- Christmas cyber security
- 5 min read
An infosec review of 2019. Lauren Groom looks back over the infosec year and the five key lessons we learned going in to 2020 Throughout...
Lauren Groom looks back over the infosec year and the five key lessons we learned going in to 2020
Throughout 2019 we saw high profile information security incidents and events, from accidental data breaches to ransomware. The threat to Internet of Things (IoT) devices has continued to increase, and phishing scams have become even more sophisticated.
So as 2019 is behind us we take stock of the threat landscape and prepare to build a safer world in 2020.
After the crippling NotPetya and WannaCry attacks in 2017, ransomware attacks seemed to wane in popularity. But ransomware regained momentum in 2019, with attacks wreaking havoc among hospitals, educational institutions and corporations.
In the US, ransomware was used in more than 70 attacks on entire towns and cities, but a bigger cause for concern arose when some victims agreed to pay the ransoms. In June, for example, two cities in Florida paid a total of around £867,000 to their attackers.
Years of security awareness campaigns have opened our eyes to phishing emails. But this increased awareness has forced cybercriminals to change their tactics.
In 2019, more sophisticated social engineering attacks reared their heads. Business email compromise (BEC) has been especially prominent, with reports showing a huge rise in the number of attacks.
It’s no surprise – BEC attacks offer big money if they’re convincing enough. This year, an employee at Nikkei America was tricked into sending $29 million to a malicious third party, while the Toyota Boshoku Corporation suffered a BEC attack that could cost the company £30 million to resolve.
As well as BEC, cybercriminals are using technological advancements to make their attacks more convincing. In September, for example, cybercriminals reportedly used artificial intelligence (AI) software to mimic a chief executive’s voice and trick another CEO into transferring £200,000 to a fake supplier.
The upward trend in the use of Internet of Things (IoT) devices continued in 2019 and, unsurprisingly, so did the number of attacks.
Kaspersky detected 105 million attacks on IoT devices in the first half of 2019 alone, nine times more than the 12 million detected in the first half of 2018.
In April, the European Commission ordered the recall of a children’s smartwatch due to security flaws that could allow a third party to access information, track a child’s location or communicate with them.
In September, researchers at Trend Micro discovered that cybercriminals were increasingly discussing how to hack internet-connected fuel pumps.
And in November, a Japanese hotel chain was reportedly forced to modify in-room amenity robots to prevent the devices from being used to eavesdrop on guests.
We marked the first anniversary of GDPR in May 2019, and GDPR fines are beginning to trickle through.
In January, Google was fined £44 million for breaching GDPR due to a ‘lack of transparency, inadequate information and lack of valid consent regarding ads personalisation’.
And the fines got bigger, as the companies behind two high-profile data breaches, British Airways and Marriott International, faced fines of £183.39 million and £99,200,396 respectively for huge data breaches.
The events of 2019 can teach us lessons that will help shape our information security awareness programmes going forward.
If victims pay ransomware demands, attackers will continue to attack. While you can’t control what other organisations do, you can build up your own defences.
We can’t overstate the importance of regular back up procedures and adequate breach responses, which can help protect you if the worst happens.
The increase in targeted phishing attacks calls for targeted awareness programs. It’s also more important than ever that executives are included in these campaigns.
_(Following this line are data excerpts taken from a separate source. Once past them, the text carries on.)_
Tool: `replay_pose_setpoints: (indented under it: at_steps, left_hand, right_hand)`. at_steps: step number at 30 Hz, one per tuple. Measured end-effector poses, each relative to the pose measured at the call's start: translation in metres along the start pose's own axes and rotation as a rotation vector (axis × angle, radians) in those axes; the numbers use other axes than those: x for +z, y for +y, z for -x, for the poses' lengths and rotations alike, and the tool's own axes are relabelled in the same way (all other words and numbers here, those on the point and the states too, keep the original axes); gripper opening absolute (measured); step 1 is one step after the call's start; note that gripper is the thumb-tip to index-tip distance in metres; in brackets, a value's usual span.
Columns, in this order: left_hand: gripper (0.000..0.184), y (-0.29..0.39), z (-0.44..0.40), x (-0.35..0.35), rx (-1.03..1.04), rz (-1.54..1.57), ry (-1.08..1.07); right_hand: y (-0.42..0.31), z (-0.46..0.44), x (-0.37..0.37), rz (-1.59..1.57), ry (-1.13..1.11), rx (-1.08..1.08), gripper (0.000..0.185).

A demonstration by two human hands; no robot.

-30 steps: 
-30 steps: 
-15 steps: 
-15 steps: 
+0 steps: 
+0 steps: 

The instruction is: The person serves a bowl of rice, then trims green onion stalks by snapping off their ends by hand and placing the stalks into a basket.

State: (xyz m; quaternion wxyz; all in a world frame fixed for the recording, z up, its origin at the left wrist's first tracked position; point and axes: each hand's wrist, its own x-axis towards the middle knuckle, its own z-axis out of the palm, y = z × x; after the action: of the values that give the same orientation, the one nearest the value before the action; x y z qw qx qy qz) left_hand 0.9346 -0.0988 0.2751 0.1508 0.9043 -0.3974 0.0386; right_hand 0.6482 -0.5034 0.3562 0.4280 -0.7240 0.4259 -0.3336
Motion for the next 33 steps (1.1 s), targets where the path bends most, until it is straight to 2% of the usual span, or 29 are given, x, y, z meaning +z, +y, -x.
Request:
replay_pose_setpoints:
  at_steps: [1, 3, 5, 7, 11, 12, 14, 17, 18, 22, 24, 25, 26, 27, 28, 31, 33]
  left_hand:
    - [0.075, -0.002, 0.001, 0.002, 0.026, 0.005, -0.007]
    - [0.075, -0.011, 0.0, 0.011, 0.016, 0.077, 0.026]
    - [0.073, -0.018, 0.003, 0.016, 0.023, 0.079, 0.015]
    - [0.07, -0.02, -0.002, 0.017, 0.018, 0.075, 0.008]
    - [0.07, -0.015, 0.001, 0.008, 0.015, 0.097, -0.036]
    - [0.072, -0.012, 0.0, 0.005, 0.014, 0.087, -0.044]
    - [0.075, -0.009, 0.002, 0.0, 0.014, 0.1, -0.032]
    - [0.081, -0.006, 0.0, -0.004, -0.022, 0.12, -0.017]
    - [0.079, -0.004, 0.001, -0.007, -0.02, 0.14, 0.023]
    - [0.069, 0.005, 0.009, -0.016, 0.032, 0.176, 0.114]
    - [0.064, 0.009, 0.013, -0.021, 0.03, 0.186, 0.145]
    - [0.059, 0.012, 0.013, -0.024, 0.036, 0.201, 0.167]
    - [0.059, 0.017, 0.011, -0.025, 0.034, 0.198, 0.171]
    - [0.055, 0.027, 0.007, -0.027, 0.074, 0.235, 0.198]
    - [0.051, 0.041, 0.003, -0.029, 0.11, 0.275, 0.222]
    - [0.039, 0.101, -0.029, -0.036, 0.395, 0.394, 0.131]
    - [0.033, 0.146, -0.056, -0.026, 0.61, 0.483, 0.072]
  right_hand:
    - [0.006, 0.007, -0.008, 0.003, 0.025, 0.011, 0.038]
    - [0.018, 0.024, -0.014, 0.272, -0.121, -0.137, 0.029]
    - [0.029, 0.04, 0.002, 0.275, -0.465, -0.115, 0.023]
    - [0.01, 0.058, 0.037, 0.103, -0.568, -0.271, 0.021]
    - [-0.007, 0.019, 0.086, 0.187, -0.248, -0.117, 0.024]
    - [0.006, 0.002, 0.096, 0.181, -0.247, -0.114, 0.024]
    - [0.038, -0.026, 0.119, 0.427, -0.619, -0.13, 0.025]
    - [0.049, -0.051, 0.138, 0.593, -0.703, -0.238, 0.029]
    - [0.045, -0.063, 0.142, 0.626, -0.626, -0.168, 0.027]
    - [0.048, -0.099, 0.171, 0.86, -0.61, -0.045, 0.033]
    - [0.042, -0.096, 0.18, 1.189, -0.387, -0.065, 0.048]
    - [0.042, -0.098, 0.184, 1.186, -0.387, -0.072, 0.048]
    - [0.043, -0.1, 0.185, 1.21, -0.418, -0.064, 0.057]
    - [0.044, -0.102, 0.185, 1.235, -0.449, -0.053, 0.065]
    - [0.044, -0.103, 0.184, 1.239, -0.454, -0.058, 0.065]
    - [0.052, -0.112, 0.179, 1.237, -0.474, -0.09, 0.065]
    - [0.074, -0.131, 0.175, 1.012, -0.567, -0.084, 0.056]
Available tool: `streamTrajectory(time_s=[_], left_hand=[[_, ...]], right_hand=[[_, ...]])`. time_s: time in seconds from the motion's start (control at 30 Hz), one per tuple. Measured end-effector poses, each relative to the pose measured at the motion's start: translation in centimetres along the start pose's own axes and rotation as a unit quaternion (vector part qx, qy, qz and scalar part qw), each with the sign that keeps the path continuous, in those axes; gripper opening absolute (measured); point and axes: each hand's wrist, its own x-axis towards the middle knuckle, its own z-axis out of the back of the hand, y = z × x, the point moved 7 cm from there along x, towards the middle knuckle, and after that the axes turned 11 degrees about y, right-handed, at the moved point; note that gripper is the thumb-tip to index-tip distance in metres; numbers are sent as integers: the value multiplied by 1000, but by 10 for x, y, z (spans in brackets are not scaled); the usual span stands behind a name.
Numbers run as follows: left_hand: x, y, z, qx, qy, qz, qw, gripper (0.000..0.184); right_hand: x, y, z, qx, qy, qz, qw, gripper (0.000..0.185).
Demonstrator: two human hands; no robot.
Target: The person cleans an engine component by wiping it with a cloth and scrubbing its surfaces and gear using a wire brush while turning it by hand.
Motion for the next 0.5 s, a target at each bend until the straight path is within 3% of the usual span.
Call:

If you need a steer, talk to us about creating effective awareness campaigns for all employees, from office personnel to high-risk users.
As cybercriminals utilise technology to look and sound even more convincing, we all need to be alert to suspicious requests and behaviour.
You can’t rely on the fact that a request seems to be from somebody you know – it’s crucial that everybody thinks carefully, listens to their intuitions if they have suspicions, and follows authentication procedures.
If you create connected devices, privacy-by-design should be a top priority. And if you use connected devices at work or home, make sure they are adequately protected before you start using them.
Most importantly, everybody needs to protect their devices with strong, unique passwords and multi-factor authentication, and devices must be kept updated with the latest security patches and anti-virus protection.
May 2020 will mark two years since the introduction of GDPR. For those of us in the UK, it will remain law regardless of our EU membership.
Some of the initial GDPR panic will have abated by then, but we can’t afford to lose momentum.
Make sure everybody in your organisation is regularly reminded of their rights and responsibilities under GDPR, and always ensure personal data is kept secure.
All that’s left to say is have a very happy New Year and we look forward to building a safer world together in 2020.